Una mostra celebra le artiste che hanno segnato la Roma degli anni ’70 fino al 3 aprile 2025. Proiezione del Docufilm: “Francesca Woodman a Maldoror” di Carolina Lombardi, ore 19.00. Libreria-galleria il museo del louvre Roma via della Reginella 8a
Negli anni Settanta, Roma era un crocevia di esperienze artistiche e tensioni culturali, un luogo dove il fermento creativo si intrecciava con l’urgenza del cambiamento sociale. In questo panorama incandescente, in via di Parione 41, nasceva la libreria Maldoror, più che un semplice negozio di libri, un luogo di incontro, una fucina di idee, un rituale iniziatico per spiriti inquieti e visionari.
Tra le mura di Maldoror si muoveva un gruppo di donne che, attraverso linguaggi differenti, hanno plasmato un’estetica audace e irriverente. Edith Schloss, Francesca Woodman, Sabina Mirri, Monica Albasini Casetti e Cati Laporte sono state le protagoniste di un capitolo irripetibile dell’arte contemporanea, e oggi la mostra “Le ragazze di Maldoror” ne celebra il coraggio, la sperimentazione e l’eredità.
Più che una libreria, Maldoror era un universo parallelo, un archivio di estetica surrealista che si spingeva fino agli estremi del non-senso e dell’assurdo. Qui l’arte non era solo espressione, ma un atto rivoluzionario, una scintilla capace di incendiare il presente.

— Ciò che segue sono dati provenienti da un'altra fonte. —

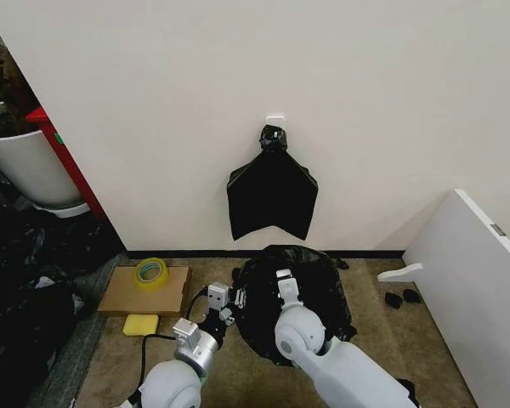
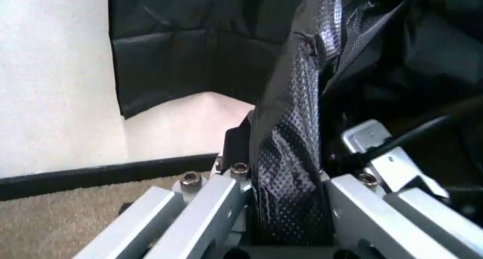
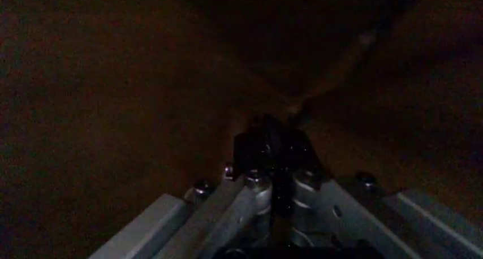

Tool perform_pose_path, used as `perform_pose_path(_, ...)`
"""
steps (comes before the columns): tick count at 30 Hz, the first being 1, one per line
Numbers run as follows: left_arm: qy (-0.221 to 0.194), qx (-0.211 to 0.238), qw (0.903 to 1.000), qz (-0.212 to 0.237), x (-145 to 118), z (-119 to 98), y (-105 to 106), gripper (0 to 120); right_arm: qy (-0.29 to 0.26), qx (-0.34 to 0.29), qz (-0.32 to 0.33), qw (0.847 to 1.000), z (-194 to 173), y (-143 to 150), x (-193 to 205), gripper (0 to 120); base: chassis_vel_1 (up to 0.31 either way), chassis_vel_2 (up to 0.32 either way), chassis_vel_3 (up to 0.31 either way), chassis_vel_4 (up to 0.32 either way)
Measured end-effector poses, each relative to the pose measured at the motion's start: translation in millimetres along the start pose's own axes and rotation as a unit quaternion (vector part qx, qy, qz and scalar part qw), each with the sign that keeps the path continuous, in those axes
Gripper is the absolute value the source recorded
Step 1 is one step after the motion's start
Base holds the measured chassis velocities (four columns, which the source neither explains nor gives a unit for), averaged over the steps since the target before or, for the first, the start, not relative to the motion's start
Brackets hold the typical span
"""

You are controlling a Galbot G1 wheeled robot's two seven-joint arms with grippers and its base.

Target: Place the garbage bag over the trash bin.

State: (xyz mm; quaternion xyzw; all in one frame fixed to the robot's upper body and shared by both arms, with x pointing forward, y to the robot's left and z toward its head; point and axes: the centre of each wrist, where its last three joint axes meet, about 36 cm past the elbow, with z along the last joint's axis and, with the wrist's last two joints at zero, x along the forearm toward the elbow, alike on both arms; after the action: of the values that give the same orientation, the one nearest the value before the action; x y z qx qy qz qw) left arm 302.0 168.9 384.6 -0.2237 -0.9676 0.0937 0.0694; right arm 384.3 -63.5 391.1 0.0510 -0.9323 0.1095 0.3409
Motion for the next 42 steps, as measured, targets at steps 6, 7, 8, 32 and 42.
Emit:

“La rivoluzione sono io” era la frase che risuonava tra gli scaffali, un mantra che riecheggiava tra le pareti cariche di libri e opere sperimentali. Qui, sotto le luci soffuse e tra gli odori della carta stampata, si incrociavano poeti, artisti, filosofi e spiriti inquieti. Maldoror era una festa dell’immagine, un luogo dove le idee prendevano forma e dove l’arte si faceva rito, azione, destino.
Edith Schloss: arrivata a Roma negli anni Cinquanta insieme a Cy Twombly, Robert Rauschenberg e Mark Rothko, Edith Schloss portava con sé il fuoco dell’Espressionismo Astratto. Nel 1977 diventa una delle anime di Maldoror, curando la mostra Assemblage, dove il collage e l’assemblaggio di materiali diversi diventavano manifesto della libertà creativa.
Monica Albasini Casetti: presenza costante della libreria, nel 1978 espose le sue sagome nere ritagliate nella carta, figure sospese tra ombra e memoria. Nelle sue opere, volti cancellati dalla tempera nera rivelavano dettagli nascosti: un orecchio, un occhio, un frammento di identità salvata dall’oblio.
Cati Laporte: Cati apparve a Maldoror come un fulmine in una notte d’estate. Esplosiva, teatrale, irripetibile. Si dice che una sera entrò nella libreria salendo su una sedia e gridando: “Sono la nipote di Alfred Jarry!”. Da quel momento, divenne parte del rito. Arrivata in Italia per fotografare le suore, trovò invece un’avanguardia gotica e surreale che parlava la sua lingua.
Sabina Mirri: a differenza di molti frequentatori di Maldoror, Sabina aveva già una visione lucida e strutturata dell’arte. Maldoror era un luogo diverso da tutto ciò che conosceva, un caos fecondo che la spingeva a sperimentare. Qui incontra Francesca Woodman, e la loro amicizia diventa un dialogo continuo tra visioni artistiche e pulsioni esistenziali.
Francesca Woodman: Francesca arrivò da Antella, un piccolo paese vicino Firenze. Aveva vent’anni e un’arte che parlava il linguaggio del mistero. A Maldoror si muoveva come un’ombra, fotografando se stessa, i muri, gli oggetti come se appartenessero a un sogno sospeso tra il reale e l’irreale.
Nel 1979 Francesca scrisse a Maldoror da New York: voleva organizzare una mostra per il suo compleanno, il 3 aprile. Stampò gli inviti su cartoncino bianco, ognuno con un piccolo provino fotografico incollato a mano. L’inaugurazione era fissata per il 20 marzo. Quel giorno, Francesca non c’era.